Have a look at this well-intentioned, oddly
blinkered story in today's
New York Times, titled "Baffling Rise in Suicides Plagues the U.S. Military." Like many reporters before them, James Dao and Andrew Lehren report that suicides in the military have risen to record levels. What they don't mention is the fact that prescriptions of psychotropic drugs, many of them with black box warnings for suicide, have also risen to record levels.

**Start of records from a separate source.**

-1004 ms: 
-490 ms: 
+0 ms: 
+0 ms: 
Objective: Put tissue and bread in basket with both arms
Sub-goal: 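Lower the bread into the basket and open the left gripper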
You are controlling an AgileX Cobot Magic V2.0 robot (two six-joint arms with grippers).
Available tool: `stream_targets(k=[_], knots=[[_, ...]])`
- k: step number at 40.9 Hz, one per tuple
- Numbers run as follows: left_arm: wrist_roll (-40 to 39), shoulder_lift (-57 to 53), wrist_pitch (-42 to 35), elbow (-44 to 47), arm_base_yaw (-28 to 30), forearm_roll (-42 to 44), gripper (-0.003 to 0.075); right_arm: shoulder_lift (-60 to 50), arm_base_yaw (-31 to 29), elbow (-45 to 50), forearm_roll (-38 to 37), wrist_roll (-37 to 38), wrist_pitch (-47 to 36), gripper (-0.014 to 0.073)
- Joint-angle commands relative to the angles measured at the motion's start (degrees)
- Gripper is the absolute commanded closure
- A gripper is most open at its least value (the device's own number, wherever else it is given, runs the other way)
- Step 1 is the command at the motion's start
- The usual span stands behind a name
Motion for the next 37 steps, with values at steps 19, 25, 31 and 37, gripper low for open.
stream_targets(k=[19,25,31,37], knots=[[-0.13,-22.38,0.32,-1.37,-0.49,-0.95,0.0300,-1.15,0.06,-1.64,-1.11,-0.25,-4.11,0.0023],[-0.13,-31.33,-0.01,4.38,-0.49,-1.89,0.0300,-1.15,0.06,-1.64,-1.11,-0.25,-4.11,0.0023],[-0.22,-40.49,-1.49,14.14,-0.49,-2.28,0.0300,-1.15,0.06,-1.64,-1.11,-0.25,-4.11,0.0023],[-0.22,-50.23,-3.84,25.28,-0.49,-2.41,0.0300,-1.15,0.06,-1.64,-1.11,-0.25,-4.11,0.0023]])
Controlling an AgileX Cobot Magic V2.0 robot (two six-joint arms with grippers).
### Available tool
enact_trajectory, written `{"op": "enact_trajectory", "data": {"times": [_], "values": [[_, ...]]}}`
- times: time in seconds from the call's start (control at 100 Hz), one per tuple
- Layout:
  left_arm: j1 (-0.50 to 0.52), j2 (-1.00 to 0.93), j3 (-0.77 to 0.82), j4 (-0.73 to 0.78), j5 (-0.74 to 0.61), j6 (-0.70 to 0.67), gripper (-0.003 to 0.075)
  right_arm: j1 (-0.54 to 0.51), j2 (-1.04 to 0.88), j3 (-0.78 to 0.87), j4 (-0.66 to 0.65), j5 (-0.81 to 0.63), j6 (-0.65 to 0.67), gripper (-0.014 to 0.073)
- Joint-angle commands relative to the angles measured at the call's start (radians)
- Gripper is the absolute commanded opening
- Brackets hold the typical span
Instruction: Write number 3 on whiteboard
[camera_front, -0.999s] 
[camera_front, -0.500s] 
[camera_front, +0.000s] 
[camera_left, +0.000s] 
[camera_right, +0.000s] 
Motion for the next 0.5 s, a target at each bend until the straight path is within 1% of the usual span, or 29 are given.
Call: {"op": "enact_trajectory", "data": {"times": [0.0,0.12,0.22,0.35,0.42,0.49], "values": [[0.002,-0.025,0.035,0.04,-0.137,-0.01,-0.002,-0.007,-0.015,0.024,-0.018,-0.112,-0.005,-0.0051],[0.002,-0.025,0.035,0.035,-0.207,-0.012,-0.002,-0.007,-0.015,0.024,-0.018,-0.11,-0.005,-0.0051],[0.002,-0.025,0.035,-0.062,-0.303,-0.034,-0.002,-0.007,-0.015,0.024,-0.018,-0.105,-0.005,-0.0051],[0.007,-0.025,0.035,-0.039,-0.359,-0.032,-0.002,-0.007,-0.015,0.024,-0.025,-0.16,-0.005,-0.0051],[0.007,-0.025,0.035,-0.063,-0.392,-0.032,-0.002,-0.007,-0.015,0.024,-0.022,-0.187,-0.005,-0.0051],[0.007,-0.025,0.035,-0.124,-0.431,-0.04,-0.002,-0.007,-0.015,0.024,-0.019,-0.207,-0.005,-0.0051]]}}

It was only a month ago that psychiatrist Richard Friedman
wrote in the Times:
"Worse, according to data not reported on until now, the military
evidently responded to stress that afflicts soldiers in Iraq and
Afghanistan primarily by drugging soldiers on the front lines. Data that
I have obtained directly from
Tricare Management Activity,
the division of the Department of Defense that manages health care
services for the military, shows that there has been a giant, 682
percent increase in the number of psychoactive drugs — antipsychotics,
sedatives,
stimulants and mood stabilizers — prescribed to our troops between 2005
and 2011. That’s right. A nearly 700 percent increase — despite a
steady reduction in combat troop levels since 2008."
In fact, several months before Friedman's op-ed, Paul Scott made an
even more persuasive case in
Men's Journal.
"American soldiers (active soldiers as well as retired) have never been
more medicated than they are now: In 2010, more than 213,000 service
members (roughly 20 percent of active-duty military) were taking
medications the military considered "high risk" – from epilepsy drugs to
psychiatric pills like Seroquel. But what's more incredible is that
Seroquel and other antipsychotics are expensive (as much as $10 a dose)
and not proven to be effective in treating the very conditions for which
the military and VA most often prescribe them: insomnia and PTSD. But
that didn't prevent their use by the military from
increasing tenfold between 2002 and 2009."
And:
"The causes of suicide are complex, and no single factor is to blame for
the rise in self-harm. To their credit, the military and the VA have
launched a help line, funded studies, advocated for talk therapies,
researched alternative methods, and hired thousands of new mental-health
professionals. But they have yet to question a glaring contradiction at
work when a soaring number of veterans and soldiers are taking
medications that come with suicide warnings. It's a group of drugs that
include antidepressants,
benzodiazepines, anticonvulsants, and certain atypical antipsychotics like Seroquel. Dr. Peter Breggin, a psychiatrist who
testified before Congress
about veterans' medication and suicide in 2010, says, "I'd say it is
near-criminal to send young men and women off to combat with a 180-day
supply of drugs that can cause an increase in violent suicide."
How is it possible that
Times reporters can write a lengthy, front-page story on this "baffling" problem and fail even to mention the rise in psychotropic drug prescriptions as a possible contributing factor?